En début d’après-midi toutefois, après plusieurs discussions infructueuses avec la direction, une nouvelle réunion s’est tenue, qui s’est cette fois déroulée pendant près de 7 heures. Le temps nécessaire pour vider son sac et que tout le monde s’écoute.
“Tout le monde a été très fragilisé par la crise sanitaire. Les personnels ont travaillé sans discontinuer car les résidents sont des personnes très handicapées et ne pouvaient être prises en charge ailleurs. L’ensemble des agents sont donc ressortis très fatigués psychologiquement de cette crise, éducateurs comme direction”, reconnaît Sylvie Gay-Bellile, directrice générale du Cesap. De quoi générer des crispations renforcés par le manque de personnel. “Nous avons dû suspendre quelques personnes pour appliquer l’obligation vaccinale et d’autres sont en maladie. Surtout, il est devenu très difficile de recruter dans les conditions qui sont les nôtres. Nous assistons actuellement à une véritable hémorragie des personnels, certains partent en Ehpad privé, d’autres se mettent à leur compte, par exemple comme auto-entrepreneur et viennent en mission free-lance. Nous, nous relevons du secteur marchand non lucratif et c’est moins souple. Les agents qui relèvent du secteur social ressentent par ailleurs un fort sentiment d’injustice car ils sont considérés comme des soignants pour l’obligation vaccinale mais pas pour la revalorisation des salaires promise par le Ségur”, poursuit la directrice.

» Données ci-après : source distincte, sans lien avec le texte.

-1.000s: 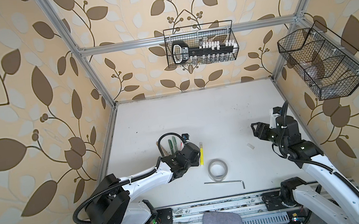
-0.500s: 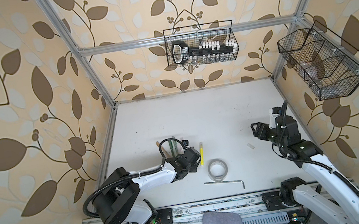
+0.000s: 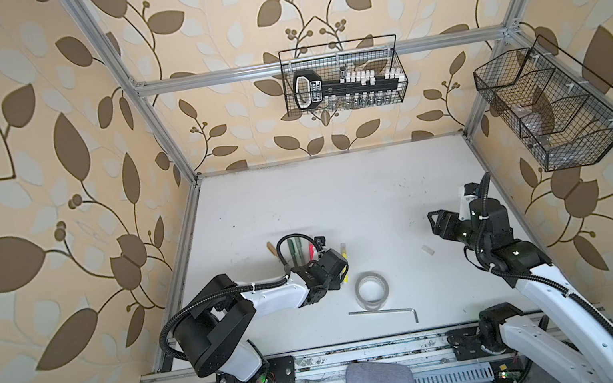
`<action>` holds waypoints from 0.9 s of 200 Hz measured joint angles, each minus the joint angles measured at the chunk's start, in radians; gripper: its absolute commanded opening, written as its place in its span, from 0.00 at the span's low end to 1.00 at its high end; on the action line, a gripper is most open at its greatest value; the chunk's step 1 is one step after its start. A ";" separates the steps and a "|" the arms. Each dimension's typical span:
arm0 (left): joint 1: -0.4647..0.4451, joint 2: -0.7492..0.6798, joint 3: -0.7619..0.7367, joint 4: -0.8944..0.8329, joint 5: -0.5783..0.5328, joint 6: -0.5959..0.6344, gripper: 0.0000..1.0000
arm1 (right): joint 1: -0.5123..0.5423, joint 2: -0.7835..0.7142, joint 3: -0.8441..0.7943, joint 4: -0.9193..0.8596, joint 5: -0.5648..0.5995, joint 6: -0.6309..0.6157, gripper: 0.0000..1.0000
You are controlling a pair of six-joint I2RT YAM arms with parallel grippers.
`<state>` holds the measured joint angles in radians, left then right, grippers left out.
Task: Insert the pens into the pen caps
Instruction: 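Grasp the teal marker with the left gripper and raise it upright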
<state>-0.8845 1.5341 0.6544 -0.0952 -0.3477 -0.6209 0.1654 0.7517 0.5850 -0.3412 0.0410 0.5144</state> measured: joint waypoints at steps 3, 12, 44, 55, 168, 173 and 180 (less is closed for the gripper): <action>0.000 -0.004 -0.002 -0.002 0.001 0.000 0.00 | 0.008 -0.004 0.000 -0.004 0.001 0.001 0.74; 0.000 -0.018 -0.008 -0.013 0.005 0.000 0.00 | 0.040 -0.019 0.000 -0.011 0.010 0.006 0.74; 0.000 -0.152 -0.031 -0.056 0.028 0.010 0.00 | 0.250 -0.052 0.039 -0.042 0.034 0.075 0.75; 0.000 -0.221 -0.037 -0.055 0.040 0.014 0.00 | 0.346 -0.059 0.057 -0.035 0.049 0.113 0.76; -0.101 -0.536 -0.149 0.145 0.264 0.048 0.00 | 0.843 0.266 0.006 0.496 0.183 0.436 0.78; -0.106 -0.536 -0.150 0.151 0.268 0.049 0.00 | 0.843 0.273 0.003 0.510 0.183 0.443 0.77; -0.113 -0.536 -0.150 0.156 0.269 0.050 0.00 | 0.843 0.278 -0.002 0.530 0.183 0.453 0.76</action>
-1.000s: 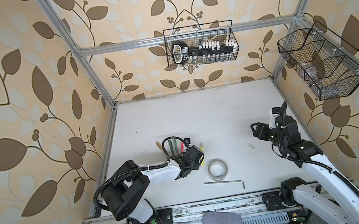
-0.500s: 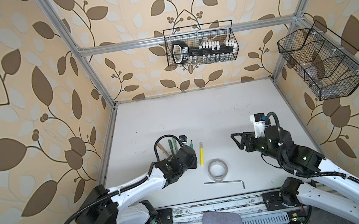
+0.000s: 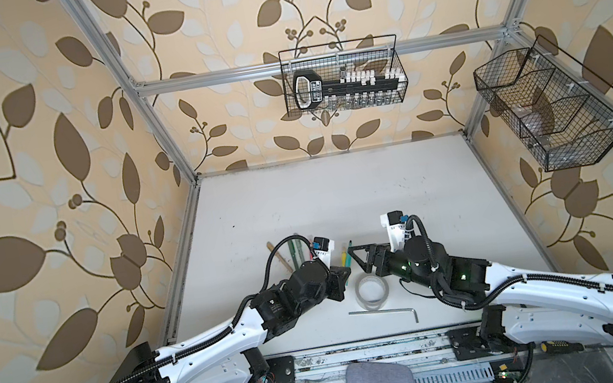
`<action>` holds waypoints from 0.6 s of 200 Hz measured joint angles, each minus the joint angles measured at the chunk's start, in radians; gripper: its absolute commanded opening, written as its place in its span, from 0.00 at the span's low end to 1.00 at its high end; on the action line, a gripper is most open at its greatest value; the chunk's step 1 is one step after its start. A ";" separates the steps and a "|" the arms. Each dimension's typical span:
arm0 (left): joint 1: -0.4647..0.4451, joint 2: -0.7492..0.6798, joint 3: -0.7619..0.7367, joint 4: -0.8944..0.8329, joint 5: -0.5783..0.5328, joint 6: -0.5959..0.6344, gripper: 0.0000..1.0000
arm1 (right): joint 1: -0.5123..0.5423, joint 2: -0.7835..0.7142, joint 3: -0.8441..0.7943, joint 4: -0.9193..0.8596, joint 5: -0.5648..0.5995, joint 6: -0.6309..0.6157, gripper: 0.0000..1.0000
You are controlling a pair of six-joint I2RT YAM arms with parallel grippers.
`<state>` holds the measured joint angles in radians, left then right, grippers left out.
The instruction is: Insert the pens into the pen caps
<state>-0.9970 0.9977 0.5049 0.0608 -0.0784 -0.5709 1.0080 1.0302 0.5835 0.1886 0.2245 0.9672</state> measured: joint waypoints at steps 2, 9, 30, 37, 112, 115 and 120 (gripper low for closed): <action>0.000 0.000 0.000 0.002 0.001 0.000 0.00 | 0.000 0.001 -0.002 0.005 0.000 0.003 0.76; -0.006 0.000 0.000 0.007 0.002 0.002 0.00 | 0.000 0.002 -0.008 0.025 0.000 0.014 0.76; -0.019 0.002 0.000 0.027 0.002 0.006 0.00 | -0.002 0.013 -0.016 0.064 0.000 0.040 0.72; -0.022 0.002 0.000 0.032 0.002 0.007 0.00 | -0.003 0.019 -0.016 0.072 0.000 0.047 0.71; -0.045 0.030 0.002 0.046 0.002 0.020 0.00 | -0.031 0.114 -0.050 0.116 -0.016 0.108 0.53; -0.046 0.031 0.002 0.047 0.002 0.020 0.00 | -0.031 0.116 -0.051 0.119 -0.018 0.117 0.51; -0.051 0.033 0.002 0.047 0.001 0.020 0.00 | -0.031 0.120 -0.051 0.123 -0.019 0.116 0.48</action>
<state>-1.0477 1.0309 0.5072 0.1078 -0.0772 -0.5510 0.9768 1.1500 0.5327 0.3115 0.2054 1.0832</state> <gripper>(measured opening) 0.135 0.526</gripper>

Un accord pour sortir de la crise et renouer le dialogue social
Au terme de la réunion qui s’est terminée très tard ce mardi soir, un accord a finalement été trouvé avec les représentantes du personnel. Concernant la prime Macron (Pepa), elle sera de 750 euros, avec engagement de la direction de tendre vers les 1000 euros en fonction de la situation financière de l’association. “Nous avons obtenu que les excédents soient fléchés vers les primes pour les salariés”, confirme Florence Perrotin.
L’autre condition, pour sortir du conflit, a été de ne pas obliger les agentes déjà en place à travailler un week-end sur deux. Cette clause figurera en revanche explicitement pour les futures embauches.
Au-delà de la résolution de crise, la réunion a aussi permis de jeter les bases d’un dialogue social pérenne dans l’établissement, avec des groupes de parole pour avancer sur les autres revendications des agentes. Parmi celles-ci : le Ségur pour tous.